Tötungshandlungen in Einrichtungen des Gesundheitswesens

Killings in Health-Care Facilities

Coordination

Wolfgang Stenzel (HWK)

Speaker

Prof. Dr. Detlef Garz, Universität Kiel

Members

  • Dr. Ursula Blömer, Universität Oldenburg (bis Frühjahr 2022)
  • Dr. Hans Böhmann, vormals Klinik für Kinder- und Jugendmedizin, Josef-Hospital Delmenhorst
  • Dr. Carsten Detka, Universität Magdeburg
  • Dr. Manuel Franzmann, Universität Kiel
  • Dr. Britt Hoffmann, Universität Magdeburg (bis Frühjahr 2022)
  • Prof. Dr. phil. habil. Klaus Kraimer, Hochschule für Technik und Wirtschaft des Saarlandes (HTW)
  • Prof. Dr. Ulrich Oevermann, Universität Frankfurt
  • Prof. Dr. rer. pol. habil. Gerhard Riemann, Technische Hochschule Nürnberg
  • Dr. Marianne Rychner, Hochschule Luzern
  • Prof. Dr. Fritz Schütze, Universität Magdeburg
  • Dr. Anja Wildhagen, Universität Magdeburg (bis Frühjahr 2022)
  • Prof. Dr. Sylke Bartmann, Hochschule Emden/Leer

Duration

November 2017 - September 2023

Overview

In recent years the topic of killings in clinics and nursing homes has attracted a lot of attention in German media and has alarmed the public. One case is in the focus of public interest due to the extreme number of crimes which had been committed: killings in two clinics in Northern Germany for which a male nurse is responsible who has been imprisoned for life. There have been a number of journalistic inquiries, psychiatric assessments, public statements of victims’ relatives and of associations and a final report of a special committee of the state parliament. The discussion about what has happened and which consequences should be drawn continues.

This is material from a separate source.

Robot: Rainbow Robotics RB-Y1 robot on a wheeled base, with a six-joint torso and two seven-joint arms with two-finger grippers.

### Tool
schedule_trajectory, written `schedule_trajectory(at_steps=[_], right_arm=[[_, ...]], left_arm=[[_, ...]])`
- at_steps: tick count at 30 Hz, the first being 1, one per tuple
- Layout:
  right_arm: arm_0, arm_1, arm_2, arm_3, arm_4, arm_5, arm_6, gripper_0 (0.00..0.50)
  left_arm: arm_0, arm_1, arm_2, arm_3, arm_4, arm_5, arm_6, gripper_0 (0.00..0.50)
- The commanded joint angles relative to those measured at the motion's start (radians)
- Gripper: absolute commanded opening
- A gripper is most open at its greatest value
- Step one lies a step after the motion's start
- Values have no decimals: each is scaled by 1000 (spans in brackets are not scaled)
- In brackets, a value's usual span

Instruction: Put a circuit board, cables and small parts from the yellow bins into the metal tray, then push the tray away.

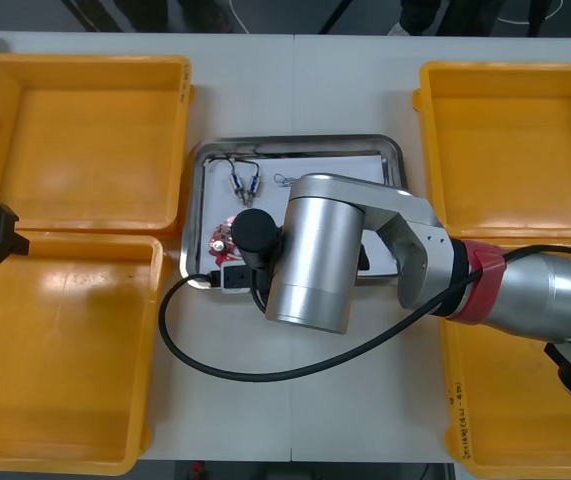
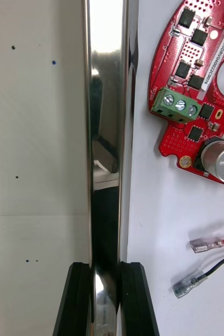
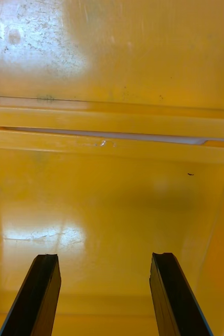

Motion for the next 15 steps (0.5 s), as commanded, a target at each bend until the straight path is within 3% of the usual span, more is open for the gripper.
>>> schedule_trajectory(at_steps=[1,15], right_arm=[[-70,-5,-16,9,-17,-11,2,0],[-170,3,-16,147,-54,-68,6,0]], left_arm=[[14,43,31,-31,7,6,-37,500],[14,43,31,-31,7,6,-37,500]])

The interest of the Study Group is a social scientific one: Simply put, it tries to reconstruct comprehensively and microanalytically how the things which happened could happen. It is easily understandable that the public debate has become so bitter. But against this backdrop the members of the Study Group find it necessary to engage in careful qualitative data collections (with a special focus on the experiences and perspectives of professional practitioners) in order to arrive at their own conclusions about the development of the case which are not influenced by hasty assignments of blame. The data will be analysed with recourse to different procedures of reconstructive social research which have been developed and used by members of the study groups in the last decades. They will direct their attention to biographical processes, features of the practice of physicians and nurses, specific practical circumstances in intensive care units and the different structural conditions which clinics have to face. How is it possible to reconstruct the interplay of these processes and conditions?

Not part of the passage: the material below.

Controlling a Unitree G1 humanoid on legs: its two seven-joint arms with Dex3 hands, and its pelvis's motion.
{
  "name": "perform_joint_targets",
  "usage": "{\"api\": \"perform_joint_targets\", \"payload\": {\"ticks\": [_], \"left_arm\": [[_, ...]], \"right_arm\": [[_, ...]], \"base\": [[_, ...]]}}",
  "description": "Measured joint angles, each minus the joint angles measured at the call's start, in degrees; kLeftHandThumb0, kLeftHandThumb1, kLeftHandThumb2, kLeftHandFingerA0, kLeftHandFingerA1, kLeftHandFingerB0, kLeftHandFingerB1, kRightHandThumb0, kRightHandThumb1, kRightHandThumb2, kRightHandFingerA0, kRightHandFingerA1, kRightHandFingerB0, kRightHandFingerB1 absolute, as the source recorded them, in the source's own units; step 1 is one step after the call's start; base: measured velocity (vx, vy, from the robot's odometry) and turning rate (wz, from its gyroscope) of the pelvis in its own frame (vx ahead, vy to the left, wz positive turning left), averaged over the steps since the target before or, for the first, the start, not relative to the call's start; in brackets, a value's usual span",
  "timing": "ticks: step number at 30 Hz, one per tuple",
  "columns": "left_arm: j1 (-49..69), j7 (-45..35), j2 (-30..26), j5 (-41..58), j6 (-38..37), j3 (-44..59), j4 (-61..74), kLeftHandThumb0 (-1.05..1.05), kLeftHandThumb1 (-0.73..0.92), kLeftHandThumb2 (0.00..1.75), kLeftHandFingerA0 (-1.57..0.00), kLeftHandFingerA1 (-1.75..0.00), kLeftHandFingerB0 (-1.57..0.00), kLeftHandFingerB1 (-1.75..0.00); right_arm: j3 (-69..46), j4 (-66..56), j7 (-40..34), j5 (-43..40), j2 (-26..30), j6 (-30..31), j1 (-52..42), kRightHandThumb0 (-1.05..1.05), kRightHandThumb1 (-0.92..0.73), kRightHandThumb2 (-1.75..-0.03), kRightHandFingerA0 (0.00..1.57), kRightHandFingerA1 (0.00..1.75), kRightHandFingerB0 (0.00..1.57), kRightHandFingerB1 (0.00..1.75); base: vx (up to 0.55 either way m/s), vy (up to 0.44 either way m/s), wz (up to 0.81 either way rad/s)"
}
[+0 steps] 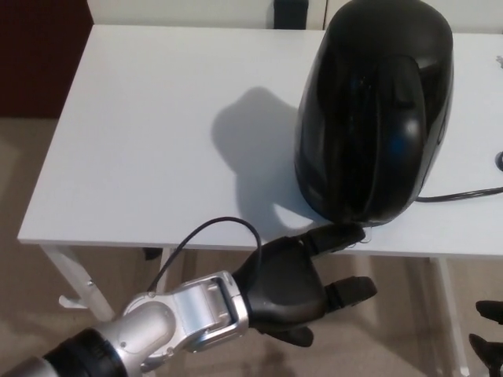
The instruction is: The robot walk towards a table in front and click the button on the base of the boilling pot using its left middle finger
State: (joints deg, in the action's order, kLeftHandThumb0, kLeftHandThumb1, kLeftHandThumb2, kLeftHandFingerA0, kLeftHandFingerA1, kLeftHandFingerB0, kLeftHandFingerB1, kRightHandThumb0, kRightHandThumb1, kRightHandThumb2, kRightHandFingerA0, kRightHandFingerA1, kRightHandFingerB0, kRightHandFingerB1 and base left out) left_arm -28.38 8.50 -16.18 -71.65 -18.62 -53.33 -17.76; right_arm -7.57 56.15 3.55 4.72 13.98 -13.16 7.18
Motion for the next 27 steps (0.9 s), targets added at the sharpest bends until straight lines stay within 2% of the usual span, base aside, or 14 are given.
{"api": "perform_joint_targets", "payload": {"ticks": [4,5,6,7,10,11,15,16,19,22,23,24,25,27], "left_arm": [[2.8,0.3,-4.3,0.9,-1.4,1.6,7.4,-0.73,0.92,0.73,-0.23,-0.31,-0.08,-0.22],[3.4,0.3,-5.2,1.0,-1.7,2.3,9.3,-0.72,0.92,0.75,-0.22,-0.31,-0.05,-0.2],[4.2,0.3,-6.5,1.3,-2.1,3.2,12.0,-0.73,0.92,0.75,-0.23,-0.32,-0.08,-0.22],[5.1,0.3,-7.5,1.6,-2.4,3.9,14.4,-0.74,0.92,0.75,-0.22,-0.31,-0.06,-0.21],[9.0,0.3,-10.9,2.9,-3.6,6.0,21.6,-0.74,0.92,0.71,-0.25,-0.31,-0.09,-0.22],[10.8,0.4,-12.3,3.3,-4.0,6.7,24.1,-0.35,0.51,1.09,-0.01,-0.47,0.0,-0.48],[20.1,0.7,-19.2,5.8,-6.5,9.7,32.0,-0.35,0.51,1.09,-0.01,-0.47,0.0,-0.48],[22.5,1.0,-20.9,6.4,-7.1,10.5,32.7,-0.75,0.92,0.69,-0.26,-0.31,-0.12,-0.23],[30.1,2.6,-25.8,7.9,-9.1,13.2,32.4,-0.75,0.89,0.68,-0.25,-0.3,-0.12,-0.23],[34.2,3.6,-26.9,9.4,-10.0,15.3,26.7,-0.76,0.92,0.69,-0.2,-0.29,-0.07,-0.2],[34.5,3.7,-26.9,9.7,-10.0,15.7,25.7,-0.8,0.76,1.03,-0.14,-0.42,-0.05,-0.27],[35.0,3.7,-26.8,10.6,-10.0,16.8,22.0,-0.8,0.76,1.03,-0.14,-0.42,-0.05,-0.27],[35.2,3.7,-26.6,11.5,-10.0,17.8,19.0,-0.74,0.89,0.68,-0.24,-0.31,-0.09,-0.22],[35.4,3.7,-26.1,12.7,-10.0,19.1,14.0,-0.76,0.87,0.68,-0.28,-0.31,-0.09,-0.22]], "right_arm": [[0.1,-0.1,0.1,-0.4,0.0,0.0,0.0,-0.31,-0.59,-0.56,0.58,0.52,0.47,0.45],[0.1,-0.1,0.1,-0.4,0.0,0.0,0.1,-0.38,-0.61,-0.57,0.5,0.51,0.44,0.45],[0.1,0.0,0.2,-0.4,0.0,0.0,0.2,-0.44,-0.43,-0.85,0.36,0.58,0.31,0.53],[0.1,0.1,0.2,-0.5,-0.1,0.0,0.3,-0.38,-0.66,-0.59,0.49,0.51,0.38,0.43],[0.1,0.1,0.5,-0.7,-0.1,0.0,0.2,-0.32,-0.67,-0.6,0.6,0.53,0.42,0.43],[0.1,0.1,0.7,-0.7,-0.1,0.0,0.2,-0.3,-0.63,-0.58,0.56,0.51,0.45,0.44],[0.2,0.3,0.9,-0.7,-0.1,0.0,-0.1,-0.27,-0.63,-0.58,0.53,0.49,0.48,0.45],[0.2,0.5,0.8,-0.7,-0.1,0.0,0.0,-0.26,-0.63,-0.58,0.54,0.5,0.48,0.45],[0.2,0.8,0.8,-0.7,-0.1,0.1,-0.3,-0.27,-0.64,-0.59,0.49,0.48,0.45,0.44],[0.2,0.9,1.0,-0.7,-0.1,0.1,-0.7,-0.25,-0.64,-0.59,0.51,0.49,0.45,0.44],[0.2,0.9,1.0,-0.8,-0.1,0.1,-0.7,-0.25,-0.64,-0.59,0.5,0.48,0.45,0.44],[0.2,0.9,1.1,-0.8,-0.2,0.1,-0.7,-0.25,-0.64,-0.59,0.5,0.48,0.45,0.44],[0.2,1.0,1.1,-0.8,-0.2,0.1,-0.7,-0.25,-0.64,-0.59,0.5,0.48,0.44,0.44],[0.3,1.0,1.2,-0.7,-0.2,0.1,-1.0,-0.26,-0.63,-0.59,0.49,0.48,0.44,0.43]], "base": [[0.0,0.0,0.0],[0.0,0.0,0.0],[0.0,0.0,0.0],[0.0,0.0,0.0],[0.0,0.0,0.0],[0.0,0.0,0.0],[0.0,0.0,0.0],[0.0,0.0,0.0],[0.0,0.0,0.0],[0.0,0.0,0.0],[0.0,0.0,0.0],[0.0,0.0,0.0],[0.0,0.0,0.0],[0.0,0.0,0.0]]}}
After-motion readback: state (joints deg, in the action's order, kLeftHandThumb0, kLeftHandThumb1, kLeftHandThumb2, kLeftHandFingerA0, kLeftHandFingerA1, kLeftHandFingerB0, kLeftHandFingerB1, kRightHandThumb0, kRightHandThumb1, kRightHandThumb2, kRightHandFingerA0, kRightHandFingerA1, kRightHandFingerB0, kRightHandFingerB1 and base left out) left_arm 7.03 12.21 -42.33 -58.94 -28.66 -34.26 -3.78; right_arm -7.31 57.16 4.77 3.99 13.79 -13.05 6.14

How is it possible to understand the complexity of the drastic breakdown of professional structures of action on an intensive care unit and the risk potential of this specific field of action of physicians and nurses? The work of the study group is based on the assumption that a reconstructive analysis of the specificities of this case will uncover general features at the same time.

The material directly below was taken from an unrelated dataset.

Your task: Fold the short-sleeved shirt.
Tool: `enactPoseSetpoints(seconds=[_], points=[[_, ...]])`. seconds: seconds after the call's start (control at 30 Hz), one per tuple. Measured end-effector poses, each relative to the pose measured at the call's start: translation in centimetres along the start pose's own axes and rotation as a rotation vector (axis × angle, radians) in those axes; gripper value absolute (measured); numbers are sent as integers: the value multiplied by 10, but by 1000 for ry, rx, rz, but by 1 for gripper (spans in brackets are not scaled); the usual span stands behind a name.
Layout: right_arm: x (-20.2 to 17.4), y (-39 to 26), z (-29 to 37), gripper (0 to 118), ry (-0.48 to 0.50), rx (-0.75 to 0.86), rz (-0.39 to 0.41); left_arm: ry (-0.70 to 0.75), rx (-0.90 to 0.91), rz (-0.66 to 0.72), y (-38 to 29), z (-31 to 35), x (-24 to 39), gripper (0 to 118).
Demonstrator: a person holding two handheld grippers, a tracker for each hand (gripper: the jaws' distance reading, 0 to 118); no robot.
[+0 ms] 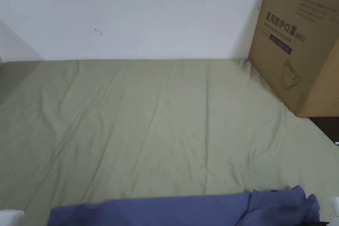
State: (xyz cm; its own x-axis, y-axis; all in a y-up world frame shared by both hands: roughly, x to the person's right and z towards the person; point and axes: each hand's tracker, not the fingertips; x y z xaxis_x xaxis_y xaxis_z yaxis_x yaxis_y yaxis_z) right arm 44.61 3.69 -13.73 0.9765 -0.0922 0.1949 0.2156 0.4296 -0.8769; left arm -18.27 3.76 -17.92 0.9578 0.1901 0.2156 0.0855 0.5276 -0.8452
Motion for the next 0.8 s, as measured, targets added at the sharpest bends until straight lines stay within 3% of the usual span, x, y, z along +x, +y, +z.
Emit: enactPoseSetpoints(seconds=[0.1,0.23,0.33,0.4,0.43,0.47,0.5,0.53,0.57,0.67,0.8], points=[[-10,11,25,117,32,120,53,-29,113,78,11,28,2,113],[-47,21,75,117,144,312,32,-68,341,69,32,77,39,113],[-94,8,120,117,171,697,38,44,635,-55,34,110,94,113],[-125,-3,142,116,123,980,41,177,905,-126,22,123,133,102],[-132,-14,144,116,84,1084,15,213,994,-141,17,125,146,92],[-144,-19,149,112,46,1158,-12,241,1079,-137,12,128,162,75],[-154,-20,152,102,37,1182,-28,250,1132,-130,9,130,175,56],[-159,-20,153,72,54,1181,-32,247,1147,-131,7,128,181,32],[-161,-21,153,3,68,1162,-22,247,1150,-141,8,128,188,2],[-161,-11,157,0,138,1058,-18,188,1079,-207,8,129,199,2],[-159,-20,159,0,78,1084,-47,249,1068,-193,3,129,197,2]])
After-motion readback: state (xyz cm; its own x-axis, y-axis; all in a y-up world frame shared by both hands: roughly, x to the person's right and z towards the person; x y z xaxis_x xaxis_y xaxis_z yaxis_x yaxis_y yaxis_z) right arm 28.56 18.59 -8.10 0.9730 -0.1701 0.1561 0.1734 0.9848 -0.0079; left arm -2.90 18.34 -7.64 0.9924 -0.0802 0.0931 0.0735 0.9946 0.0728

In analysing the qualitative data, the Study Group will use procedures of Objective Hermeneutics as well as the sociolinguistic analysis of social processes (as they have been developed in the analysis of narrative interviews and other materials). Members of the Study Group have been very much involved in the development of sociological theories of professionalization and theories of professional action. The group is also interested in doing this particular empirical study in order to discover and explicate what these theories have in common and how they differ. 

The Study Group plans a publication of the results of this study.